Wednesday, July 1, 2009

The Commercial Real Estate Landslide

Disasters are interesting, as evidenced by the success of shows like Destroyed in Seconds (30 minutes of one disaster after another, courtesy of the Discovery channel). A while ago the show aired this video of a landslide in Japan:

The images have stuck with me, and I think there are some strong parallels to what is going on in commercial real estate:

  • First and most obviously, a disaster is going on, and if you’re in its path it’s a very bad thing.
  • As bad as it is for those to be caught in the path, it’s important to realize the whole mountain is not involved. The landslide affects only a portion of the exposed area of the mountain – most of the mountain remains unchanged.
  • The earth in the landslide moves from an unstable position to a stable position.
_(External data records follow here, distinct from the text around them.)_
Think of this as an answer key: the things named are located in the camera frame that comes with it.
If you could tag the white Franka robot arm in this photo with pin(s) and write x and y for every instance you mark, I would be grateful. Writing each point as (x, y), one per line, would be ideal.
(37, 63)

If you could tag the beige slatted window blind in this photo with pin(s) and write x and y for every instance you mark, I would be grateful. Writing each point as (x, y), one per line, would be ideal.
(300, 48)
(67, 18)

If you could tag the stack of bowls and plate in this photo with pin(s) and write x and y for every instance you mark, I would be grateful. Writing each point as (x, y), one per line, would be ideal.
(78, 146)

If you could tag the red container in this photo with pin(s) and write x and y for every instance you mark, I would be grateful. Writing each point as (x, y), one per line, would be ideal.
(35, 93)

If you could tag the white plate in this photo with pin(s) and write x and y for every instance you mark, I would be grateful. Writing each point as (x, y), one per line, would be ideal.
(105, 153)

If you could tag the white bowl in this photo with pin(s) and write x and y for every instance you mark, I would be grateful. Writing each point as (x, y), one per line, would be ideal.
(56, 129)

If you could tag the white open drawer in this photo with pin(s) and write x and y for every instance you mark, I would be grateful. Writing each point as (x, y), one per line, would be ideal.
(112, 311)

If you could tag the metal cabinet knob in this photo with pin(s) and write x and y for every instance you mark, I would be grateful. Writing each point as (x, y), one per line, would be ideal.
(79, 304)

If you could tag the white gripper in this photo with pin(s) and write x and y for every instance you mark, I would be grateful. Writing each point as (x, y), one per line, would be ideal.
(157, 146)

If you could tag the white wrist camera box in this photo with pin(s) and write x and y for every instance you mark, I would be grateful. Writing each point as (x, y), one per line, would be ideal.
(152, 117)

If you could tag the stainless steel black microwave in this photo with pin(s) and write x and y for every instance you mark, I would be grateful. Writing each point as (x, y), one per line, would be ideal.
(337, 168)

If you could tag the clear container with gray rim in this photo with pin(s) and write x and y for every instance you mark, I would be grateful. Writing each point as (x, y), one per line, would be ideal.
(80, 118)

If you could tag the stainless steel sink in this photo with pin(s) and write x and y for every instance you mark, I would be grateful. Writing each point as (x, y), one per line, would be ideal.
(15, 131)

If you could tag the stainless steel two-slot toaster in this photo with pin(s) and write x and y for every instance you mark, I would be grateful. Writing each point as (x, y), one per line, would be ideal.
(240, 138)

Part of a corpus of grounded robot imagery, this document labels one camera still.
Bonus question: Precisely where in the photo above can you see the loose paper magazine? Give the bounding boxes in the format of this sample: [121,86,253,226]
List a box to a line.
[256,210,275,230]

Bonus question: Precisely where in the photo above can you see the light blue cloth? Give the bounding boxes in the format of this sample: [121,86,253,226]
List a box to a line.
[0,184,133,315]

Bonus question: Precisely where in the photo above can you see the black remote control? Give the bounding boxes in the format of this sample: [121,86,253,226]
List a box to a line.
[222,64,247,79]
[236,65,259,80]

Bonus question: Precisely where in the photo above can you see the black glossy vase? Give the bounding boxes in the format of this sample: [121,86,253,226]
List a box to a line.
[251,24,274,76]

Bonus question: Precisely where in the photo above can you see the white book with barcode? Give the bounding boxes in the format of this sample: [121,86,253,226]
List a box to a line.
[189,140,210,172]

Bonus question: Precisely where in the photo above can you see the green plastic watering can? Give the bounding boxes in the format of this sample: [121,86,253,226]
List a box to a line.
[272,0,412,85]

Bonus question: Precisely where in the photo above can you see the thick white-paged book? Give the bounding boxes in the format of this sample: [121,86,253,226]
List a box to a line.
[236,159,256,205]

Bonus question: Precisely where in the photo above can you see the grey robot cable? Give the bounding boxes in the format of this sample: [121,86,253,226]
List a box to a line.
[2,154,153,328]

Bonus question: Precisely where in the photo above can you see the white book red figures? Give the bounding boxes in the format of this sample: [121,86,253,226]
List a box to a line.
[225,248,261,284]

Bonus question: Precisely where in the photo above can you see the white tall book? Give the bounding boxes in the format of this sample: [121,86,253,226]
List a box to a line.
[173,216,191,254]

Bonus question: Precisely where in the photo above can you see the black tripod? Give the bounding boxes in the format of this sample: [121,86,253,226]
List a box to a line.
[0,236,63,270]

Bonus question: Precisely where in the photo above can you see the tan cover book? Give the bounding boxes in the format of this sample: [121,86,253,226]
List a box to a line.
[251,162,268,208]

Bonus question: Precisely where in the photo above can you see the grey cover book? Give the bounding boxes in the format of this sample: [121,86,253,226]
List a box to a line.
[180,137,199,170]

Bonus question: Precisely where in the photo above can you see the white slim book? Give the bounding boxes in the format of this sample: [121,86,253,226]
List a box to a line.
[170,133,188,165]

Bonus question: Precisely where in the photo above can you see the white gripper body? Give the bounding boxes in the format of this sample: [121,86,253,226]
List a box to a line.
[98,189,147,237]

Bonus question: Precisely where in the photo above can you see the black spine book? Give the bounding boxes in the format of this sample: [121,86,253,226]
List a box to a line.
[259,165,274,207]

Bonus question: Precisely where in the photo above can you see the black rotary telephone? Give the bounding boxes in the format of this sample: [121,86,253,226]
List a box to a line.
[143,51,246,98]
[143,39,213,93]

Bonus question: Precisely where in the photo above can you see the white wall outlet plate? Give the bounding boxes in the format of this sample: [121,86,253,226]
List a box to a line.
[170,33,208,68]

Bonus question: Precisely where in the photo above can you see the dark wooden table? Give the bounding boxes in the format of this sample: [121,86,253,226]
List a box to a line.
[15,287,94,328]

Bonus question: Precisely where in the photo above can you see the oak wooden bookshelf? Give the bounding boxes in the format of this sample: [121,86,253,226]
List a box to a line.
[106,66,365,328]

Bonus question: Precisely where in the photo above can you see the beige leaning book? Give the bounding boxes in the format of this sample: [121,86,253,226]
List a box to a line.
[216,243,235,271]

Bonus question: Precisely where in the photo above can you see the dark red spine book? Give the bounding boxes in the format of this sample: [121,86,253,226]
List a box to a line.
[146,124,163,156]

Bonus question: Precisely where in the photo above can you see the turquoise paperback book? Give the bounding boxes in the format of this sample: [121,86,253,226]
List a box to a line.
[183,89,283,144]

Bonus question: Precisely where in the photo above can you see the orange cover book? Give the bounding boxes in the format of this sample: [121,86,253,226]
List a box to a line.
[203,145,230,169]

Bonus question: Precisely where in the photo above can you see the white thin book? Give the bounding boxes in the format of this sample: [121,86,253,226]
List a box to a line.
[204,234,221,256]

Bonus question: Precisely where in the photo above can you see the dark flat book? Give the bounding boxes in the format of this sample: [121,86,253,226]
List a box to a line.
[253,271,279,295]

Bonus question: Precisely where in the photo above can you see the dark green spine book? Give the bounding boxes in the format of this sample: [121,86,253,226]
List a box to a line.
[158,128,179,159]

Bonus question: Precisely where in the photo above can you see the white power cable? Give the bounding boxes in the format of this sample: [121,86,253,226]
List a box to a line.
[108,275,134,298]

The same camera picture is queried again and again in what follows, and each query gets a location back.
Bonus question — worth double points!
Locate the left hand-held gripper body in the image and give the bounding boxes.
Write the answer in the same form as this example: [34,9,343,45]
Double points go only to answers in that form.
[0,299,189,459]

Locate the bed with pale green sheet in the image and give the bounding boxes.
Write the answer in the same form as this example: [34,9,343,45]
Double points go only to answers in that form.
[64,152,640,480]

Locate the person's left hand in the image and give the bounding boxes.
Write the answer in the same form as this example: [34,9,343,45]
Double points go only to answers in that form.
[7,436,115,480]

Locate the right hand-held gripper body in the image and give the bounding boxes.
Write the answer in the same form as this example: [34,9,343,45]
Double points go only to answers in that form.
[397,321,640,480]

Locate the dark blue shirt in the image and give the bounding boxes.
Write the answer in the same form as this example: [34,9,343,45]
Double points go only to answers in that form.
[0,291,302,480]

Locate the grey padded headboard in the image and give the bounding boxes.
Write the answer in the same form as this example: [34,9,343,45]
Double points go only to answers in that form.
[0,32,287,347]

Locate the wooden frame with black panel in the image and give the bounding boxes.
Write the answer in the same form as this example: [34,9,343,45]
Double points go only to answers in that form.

I was reminded of these facts while visiting with a very experienced real estate investor last weekend. I’m guessing he was in his 70’s, and had some money in a development deal that has a poor prognosis. In this CRE landslide he is going to lose a small portion of his net worth in an unstable deal which was exposed. But, he is confident he will buy other people’s exposed deals at stabilized, lower prices which will recover his losses and more over time.

It’s easy to forget that most CRE is not actively traded, is not fully leveraged, and is owned by people with substantial resources who are looking forward to buying busted deals.